Posted by Iden Money .
A review of the fixed rate loan data in the Infochoice database shows a couple of interesting trends. Once again borrowers have picked the wrong time to fix. Average three and five year fixed rates bottomed in March and have risen quite sharply since then.Three and five year bond and swap rates moved up in recent months, as investors in the financial markets factored in economic recovery and the possibility of a pick-up in inflation. Fixed rate mortgage pricing has responded to this movement.
The gap between variable rates, which are below six per cent, and fixed rates (five year rates are up around 7.5 per cent) is the widest the market has seen since 2002.

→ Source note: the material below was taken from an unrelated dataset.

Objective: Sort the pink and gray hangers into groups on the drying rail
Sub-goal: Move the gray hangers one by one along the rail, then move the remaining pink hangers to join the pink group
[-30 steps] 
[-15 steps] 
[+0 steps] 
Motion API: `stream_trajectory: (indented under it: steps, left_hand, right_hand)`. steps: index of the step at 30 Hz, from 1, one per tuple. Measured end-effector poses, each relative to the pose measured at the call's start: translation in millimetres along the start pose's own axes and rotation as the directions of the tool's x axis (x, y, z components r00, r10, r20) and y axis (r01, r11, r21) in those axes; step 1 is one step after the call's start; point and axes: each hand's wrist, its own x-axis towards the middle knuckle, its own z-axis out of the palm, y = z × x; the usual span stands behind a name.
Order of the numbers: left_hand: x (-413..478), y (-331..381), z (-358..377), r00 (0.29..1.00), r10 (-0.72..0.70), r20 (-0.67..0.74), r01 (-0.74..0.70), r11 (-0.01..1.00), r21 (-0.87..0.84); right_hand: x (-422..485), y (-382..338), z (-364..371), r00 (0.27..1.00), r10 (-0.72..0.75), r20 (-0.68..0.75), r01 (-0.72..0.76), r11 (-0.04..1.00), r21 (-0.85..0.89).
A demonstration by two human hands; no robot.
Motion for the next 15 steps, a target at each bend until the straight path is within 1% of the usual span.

The average three year fixed rate of the big four banks peaked at 9.42 per cent in July last year. It then reached a low of 5.66 per cent in March and is currently 6.74 per cent.
The average five year fixed rate of the big four peaked at 9.39 per cent in July last year. Its low was 6.45 per cent in March and the current average is 7.45 per cent.
The average standard variable rate for the big four is 5.78. Borrowers will have to figure out whether that gap will narrow as a result of fixed rates coming back down or variable rates starting to rise again.
One economist with a view on this question is AMP Capital Investors chief economist Shane Oliver, who says long bond yields were low earlier this year, reflecting the general gloom about the economy, but have picked up in the past couple of months. In the space of about six months the 10 year Commonwealth bond yield moved from four to six per cent.
Oliver says: “We have gone from thinking about an endless recession to focusing on green shoots and recovery, and what we are seeing in bond markets now is an expectation that may be some renewal of inflationary pressure as the economy recovers.”
Oliver expects long rates to moderate in the period ahead.